Introduction
Topic Models, in a nutshell, are a type of statistical language models used for uncovering hidden structure in a collection of texts. In a practical and more intuitively, you can think of it as a task of:
Dimensionality Reduction, where rather than representing a text T in its feature space as {Word_i: count(Word_i, T) for Word_i in Vocabulary}, you can represent it in a topic space as {Topic_i: Weight(Topic_i, T) for Topic_i in Topics}
Unsupervised Learning, where it can be compared to clustering, as in the case of clustering, the number of topics, like the number of clusters, is an output parameter. By doing topic modeling, we build clusters of words rather than clusters of texts. A text is thus a mixture of all the topics, each having a specific weight
Tagging, abstract “topics” that occur in a collection of documents that best represents the information in them.
There are several existing algorithms you can use to perform the topic modeling. The most common of it are, Latent Semantic Analysis (LSA/LSI), Probabilistic Latent Semantic Analysis (pLSA), and Latent Dirichlet Allocation (LDA)
In this article, we’ll take a closer look at LDA, and implement our first topic model using the sklearn implementation in python 2.7
“ The latent Dirichlet allocation (LDA) is a generative statistical model that allows sets of observations to be explained by unobserved groups that explain why some parts of the data are similar. For example, if observations are words collected into documents, it posits that each document is a mixture of a small number of topics and that each word’s presence is attributable to one of the document’s topics.” — Wikipedia
Latent Dirichlet Allocation(LDA) is one of the most common algorithms in topic modelling. LDA was proposed by J. K. Pritchard, M. Stephens and P. Donnelly in 2000 and rediscovered by David M. Blei, Andrew Y. Ng and Michael I. Jordan in 2003.
Each topic is simply a distribution over words. Each document contains a mixture of topics and words are drawn from these topics.
Each document can be described by a distribution of topics and each topic can be described by a distribution of words
Before going into the LDA method, let me remind you that not reinventing the wheel and going for the quick solution is usually the best start.
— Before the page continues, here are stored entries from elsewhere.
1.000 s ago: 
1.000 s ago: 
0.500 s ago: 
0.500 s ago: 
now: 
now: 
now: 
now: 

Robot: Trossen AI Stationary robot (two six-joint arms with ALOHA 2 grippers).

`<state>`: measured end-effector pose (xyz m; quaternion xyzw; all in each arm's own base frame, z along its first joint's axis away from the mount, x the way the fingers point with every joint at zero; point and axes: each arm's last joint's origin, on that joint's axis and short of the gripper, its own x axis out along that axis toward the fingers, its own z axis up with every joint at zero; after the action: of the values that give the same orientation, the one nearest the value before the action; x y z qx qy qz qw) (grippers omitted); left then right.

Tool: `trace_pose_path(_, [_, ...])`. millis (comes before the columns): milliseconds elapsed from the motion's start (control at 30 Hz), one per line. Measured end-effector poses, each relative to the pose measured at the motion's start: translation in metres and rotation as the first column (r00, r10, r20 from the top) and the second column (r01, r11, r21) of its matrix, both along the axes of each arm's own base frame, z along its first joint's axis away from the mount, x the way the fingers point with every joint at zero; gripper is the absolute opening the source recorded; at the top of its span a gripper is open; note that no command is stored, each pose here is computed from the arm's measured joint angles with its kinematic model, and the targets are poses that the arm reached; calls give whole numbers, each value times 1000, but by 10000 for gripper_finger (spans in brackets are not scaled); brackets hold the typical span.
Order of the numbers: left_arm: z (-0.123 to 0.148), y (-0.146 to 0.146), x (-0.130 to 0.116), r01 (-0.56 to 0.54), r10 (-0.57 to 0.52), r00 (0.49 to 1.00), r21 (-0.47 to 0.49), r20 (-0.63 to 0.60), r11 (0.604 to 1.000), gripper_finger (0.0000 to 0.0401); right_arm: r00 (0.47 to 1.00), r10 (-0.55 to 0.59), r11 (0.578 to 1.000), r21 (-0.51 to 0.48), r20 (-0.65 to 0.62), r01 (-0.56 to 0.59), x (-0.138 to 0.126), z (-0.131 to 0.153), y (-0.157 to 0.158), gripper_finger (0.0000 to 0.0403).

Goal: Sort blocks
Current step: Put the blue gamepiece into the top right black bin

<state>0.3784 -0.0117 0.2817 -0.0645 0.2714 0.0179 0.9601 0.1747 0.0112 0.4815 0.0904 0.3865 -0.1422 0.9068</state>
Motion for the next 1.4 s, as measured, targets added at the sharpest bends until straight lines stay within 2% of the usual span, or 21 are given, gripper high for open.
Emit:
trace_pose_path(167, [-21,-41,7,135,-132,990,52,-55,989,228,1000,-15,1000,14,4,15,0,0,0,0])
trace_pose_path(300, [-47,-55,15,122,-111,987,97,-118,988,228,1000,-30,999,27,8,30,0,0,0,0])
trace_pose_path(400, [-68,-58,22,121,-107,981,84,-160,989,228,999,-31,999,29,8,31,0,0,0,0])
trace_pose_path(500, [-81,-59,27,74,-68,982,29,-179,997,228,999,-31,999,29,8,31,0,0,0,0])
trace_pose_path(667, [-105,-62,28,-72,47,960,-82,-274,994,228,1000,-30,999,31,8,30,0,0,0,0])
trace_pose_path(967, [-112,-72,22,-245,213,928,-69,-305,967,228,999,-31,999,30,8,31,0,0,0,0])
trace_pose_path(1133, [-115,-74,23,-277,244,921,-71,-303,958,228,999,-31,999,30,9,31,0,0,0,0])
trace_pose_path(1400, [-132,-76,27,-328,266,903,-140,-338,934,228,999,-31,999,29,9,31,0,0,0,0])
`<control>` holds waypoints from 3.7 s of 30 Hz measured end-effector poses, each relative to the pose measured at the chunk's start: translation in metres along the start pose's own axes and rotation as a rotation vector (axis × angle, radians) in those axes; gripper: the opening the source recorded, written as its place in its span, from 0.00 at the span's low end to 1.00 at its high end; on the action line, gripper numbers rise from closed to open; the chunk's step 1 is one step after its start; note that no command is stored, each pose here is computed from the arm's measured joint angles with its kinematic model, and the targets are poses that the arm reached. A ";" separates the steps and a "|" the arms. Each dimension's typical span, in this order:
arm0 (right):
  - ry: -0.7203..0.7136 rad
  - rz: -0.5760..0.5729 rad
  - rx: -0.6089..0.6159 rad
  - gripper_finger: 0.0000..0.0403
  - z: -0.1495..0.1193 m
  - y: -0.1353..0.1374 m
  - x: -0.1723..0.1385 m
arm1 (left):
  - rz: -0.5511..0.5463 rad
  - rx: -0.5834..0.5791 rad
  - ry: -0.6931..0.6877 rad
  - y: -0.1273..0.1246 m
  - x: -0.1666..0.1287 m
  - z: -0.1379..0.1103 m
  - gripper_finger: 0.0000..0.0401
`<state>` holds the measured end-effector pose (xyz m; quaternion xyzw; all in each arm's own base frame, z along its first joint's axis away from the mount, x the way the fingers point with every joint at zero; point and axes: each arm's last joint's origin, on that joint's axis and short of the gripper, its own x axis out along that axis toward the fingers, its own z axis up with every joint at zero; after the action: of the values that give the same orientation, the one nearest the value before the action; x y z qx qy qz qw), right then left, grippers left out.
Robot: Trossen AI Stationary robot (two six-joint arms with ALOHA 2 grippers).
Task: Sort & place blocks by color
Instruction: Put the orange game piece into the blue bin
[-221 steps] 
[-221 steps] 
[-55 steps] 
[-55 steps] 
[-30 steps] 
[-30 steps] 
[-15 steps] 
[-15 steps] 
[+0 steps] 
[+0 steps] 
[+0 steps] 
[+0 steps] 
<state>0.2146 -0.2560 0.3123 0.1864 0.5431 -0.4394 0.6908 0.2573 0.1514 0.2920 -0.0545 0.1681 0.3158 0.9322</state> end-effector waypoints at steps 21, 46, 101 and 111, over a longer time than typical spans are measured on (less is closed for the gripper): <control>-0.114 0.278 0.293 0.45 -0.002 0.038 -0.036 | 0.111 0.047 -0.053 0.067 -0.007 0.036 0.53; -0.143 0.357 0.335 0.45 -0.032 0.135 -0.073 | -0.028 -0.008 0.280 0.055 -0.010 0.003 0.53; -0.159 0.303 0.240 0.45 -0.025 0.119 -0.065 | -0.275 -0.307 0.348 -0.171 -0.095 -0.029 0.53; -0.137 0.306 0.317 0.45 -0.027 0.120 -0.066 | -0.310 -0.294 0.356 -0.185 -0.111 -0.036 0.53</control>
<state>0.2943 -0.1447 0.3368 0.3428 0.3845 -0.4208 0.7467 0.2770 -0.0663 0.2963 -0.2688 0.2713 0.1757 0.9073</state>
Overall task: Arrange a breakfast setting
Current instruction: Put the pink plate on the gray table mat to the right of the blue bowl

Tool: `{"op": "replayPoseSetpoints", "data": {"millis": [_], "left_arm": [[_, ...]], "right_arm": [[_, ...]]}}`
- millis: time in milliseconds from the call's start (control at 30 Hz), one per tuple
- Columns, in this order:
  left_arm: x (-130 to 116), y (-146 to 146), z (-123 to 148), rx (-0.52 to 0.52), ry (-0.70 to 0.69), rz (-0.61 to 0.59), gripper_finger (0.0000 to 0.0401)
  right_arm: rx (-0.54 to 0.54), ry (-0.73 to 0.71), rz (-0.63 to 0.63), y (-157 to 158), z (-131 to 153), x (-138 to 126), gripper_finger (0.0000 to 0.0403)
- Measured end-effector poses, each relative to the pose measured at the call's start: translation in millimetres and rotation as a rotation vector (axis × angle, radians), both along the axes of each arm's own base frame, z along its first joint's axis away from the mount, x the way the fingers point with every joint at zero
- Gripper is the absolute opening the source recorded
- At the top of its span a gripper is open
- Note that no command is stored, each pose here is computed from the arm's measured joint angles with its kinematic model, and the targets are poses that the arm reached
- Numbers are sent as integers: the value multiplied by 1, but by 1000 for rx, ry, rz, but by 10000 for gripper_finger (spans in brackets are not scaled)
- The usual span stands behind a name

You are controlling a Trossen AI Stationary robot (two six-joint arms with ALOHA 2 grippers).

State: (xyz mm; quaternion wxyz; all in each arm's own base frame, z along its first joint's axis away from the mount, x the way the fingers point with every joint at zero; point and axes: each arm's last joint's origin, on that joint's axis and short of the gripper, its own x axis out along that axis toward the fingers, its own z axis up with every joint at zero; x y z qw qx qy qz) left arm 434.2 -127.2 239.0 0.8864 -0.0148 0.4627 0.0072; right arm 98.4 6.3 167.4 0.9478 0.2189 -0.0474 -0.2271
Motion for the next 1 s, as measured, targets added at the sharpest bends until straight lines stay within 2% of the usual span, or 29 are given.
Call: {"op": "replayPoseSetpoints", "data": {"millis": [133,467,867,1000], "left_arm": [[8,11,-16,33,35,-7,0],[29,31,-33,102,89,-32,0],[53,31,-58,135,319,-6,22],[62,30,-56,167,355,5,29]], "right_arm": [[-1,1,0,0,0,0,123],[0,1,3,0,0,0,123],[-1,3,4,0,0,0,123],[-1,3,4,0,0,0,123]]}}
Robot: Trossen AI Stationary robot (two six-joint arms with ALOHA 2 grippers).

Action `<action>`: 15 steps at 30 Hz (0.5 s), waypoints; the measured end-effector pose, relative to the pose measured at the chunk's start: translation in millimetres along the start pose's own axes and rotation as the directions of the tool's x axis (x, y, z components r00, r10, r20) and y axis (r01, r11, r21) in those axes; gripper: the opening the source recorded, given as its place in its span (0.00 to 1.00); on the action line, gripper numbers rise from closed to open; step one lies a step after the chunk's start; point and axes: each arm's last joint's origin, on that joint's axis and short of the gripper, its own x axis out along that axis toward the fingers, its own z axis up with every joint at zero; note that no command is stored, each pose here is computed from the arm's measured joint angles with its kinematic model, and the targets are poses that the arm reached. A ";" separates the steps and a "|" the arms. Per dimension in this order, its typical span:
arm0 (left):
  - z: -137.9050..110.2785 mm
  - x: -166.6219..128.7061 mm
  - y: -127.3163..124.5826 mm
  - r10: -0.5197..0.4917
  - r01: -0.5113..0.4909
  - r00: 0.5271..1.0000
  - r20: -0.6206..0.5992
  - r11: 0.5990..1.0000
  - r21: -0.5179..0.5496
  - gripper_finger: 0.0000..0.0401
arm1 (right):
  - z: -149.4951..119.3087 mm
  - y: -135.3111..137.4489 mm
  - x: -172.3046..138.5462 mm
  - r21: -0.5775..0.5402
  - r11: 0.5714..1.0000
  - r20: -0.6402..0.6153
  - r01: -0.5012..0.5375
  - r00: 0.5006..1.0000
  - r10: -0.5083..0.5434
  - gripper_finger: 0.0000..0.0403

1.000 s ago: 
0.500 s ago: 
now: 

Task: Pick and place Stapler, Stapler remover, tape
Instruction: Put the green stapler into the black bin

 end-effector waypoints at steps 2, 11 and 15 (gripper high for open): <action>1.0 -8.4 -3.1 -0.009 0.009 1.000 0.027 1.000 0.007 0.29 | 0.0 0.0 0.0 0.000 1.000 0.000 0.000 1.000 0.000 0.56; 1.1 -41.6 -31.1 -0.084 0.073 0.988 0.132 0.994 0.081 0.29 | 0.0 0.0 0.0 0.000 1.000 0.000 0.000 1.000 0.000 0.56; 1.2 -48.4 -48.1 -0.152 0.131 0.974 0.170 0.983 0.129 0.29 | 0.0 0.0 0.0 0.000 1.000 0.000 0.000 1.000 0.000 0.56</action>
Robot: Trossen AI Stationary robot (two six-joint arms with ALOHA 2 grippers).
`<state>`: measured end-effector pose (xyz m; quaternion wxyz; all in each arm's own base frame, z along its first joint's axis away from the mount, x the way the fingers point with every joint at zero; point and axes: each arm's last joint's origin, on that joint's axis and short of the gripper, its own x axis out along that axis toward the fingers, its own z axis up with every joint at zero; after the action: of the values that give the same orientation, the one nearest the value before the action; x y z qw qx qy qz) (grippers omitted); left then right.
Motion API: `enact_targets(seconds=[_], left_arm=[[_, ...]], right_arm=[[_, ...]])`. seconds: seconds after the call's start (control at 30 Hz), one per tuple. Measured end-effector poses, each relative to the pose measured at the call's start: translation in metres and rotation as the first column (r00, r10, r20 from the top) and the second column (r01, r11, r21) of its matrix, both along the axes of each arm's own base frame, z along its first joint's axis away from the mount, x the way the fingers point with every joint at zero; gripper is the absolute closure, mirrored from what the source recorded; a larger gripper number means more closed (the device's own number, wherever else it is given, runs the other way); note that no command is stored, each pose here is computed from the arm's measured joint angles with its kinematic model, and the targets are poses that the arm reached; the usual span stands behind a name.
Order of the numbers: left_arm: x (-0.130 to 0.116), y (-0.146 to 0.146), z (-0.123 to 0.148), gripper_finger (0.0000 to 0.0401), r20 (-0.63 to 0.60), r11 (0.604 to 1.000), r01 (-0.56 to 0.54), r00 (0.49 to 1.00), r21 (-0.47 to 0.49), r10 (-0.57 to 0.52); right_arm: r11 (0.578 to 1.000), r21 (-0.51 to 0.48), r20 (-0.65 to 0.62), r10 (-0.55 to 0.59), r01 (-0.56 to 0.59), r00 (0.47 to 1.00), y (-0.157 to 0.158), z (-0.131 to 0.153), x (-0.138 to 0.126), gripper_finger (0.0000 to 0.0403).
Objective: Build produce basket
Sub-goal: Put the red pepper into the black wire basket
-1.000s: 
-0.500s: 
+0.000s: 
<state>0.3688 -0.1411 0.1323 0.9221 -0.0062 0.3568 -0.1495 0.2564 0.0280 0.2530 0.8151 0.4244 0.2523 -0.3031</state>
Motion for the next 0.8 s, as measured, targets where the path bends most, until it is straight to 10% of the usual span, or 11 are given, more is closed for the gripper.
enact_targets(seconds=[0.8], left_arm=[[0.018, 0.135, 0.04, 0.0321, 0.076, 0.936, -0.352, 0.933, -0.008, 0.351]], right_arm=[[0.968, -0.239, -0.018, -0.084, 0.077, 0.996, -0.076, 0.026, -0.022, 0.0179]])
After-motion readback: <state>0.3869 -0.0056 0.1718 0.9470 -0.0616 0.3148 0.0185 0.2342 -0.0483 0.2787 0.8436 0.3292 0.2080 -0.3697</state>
Several providers have great API for topic extraction (and it is free up to a certain number of calls): Google, Microsoft, MeaningCloud… I tried all of the three and all work very well.
However, if your data is highly specific, and no generic topic can represent it, then you will have to go for a more personalized approach. This article focuses on one of these approaches: LDA.
Contents
What is topic modeling?
Latent Dirichlet Allocation (LDA)
Model development, evaluation and deployment
The full code (Python)
Stepping through the code
Model evaluation
Deploying the model on new transcripts
Conclusion
Theoretical Overview
LDA is a form of unsupervised learning that views documents as bags of words (ie order does not matter). LDA works by first making a key assumption: the way a document was generated was by picking a set of topics and then for each topic picking a set of words. Now you may be asking “ok so how does it find topics?” Well the answer is simple: it reverse engineers this process. To do this it does the following for each document m:
Assume there are k topics across all of the documents
Distribute these k topics across document m (this distribution is known as α and can be symmetric or asymmetric, more on this later) by assigning each word a topic.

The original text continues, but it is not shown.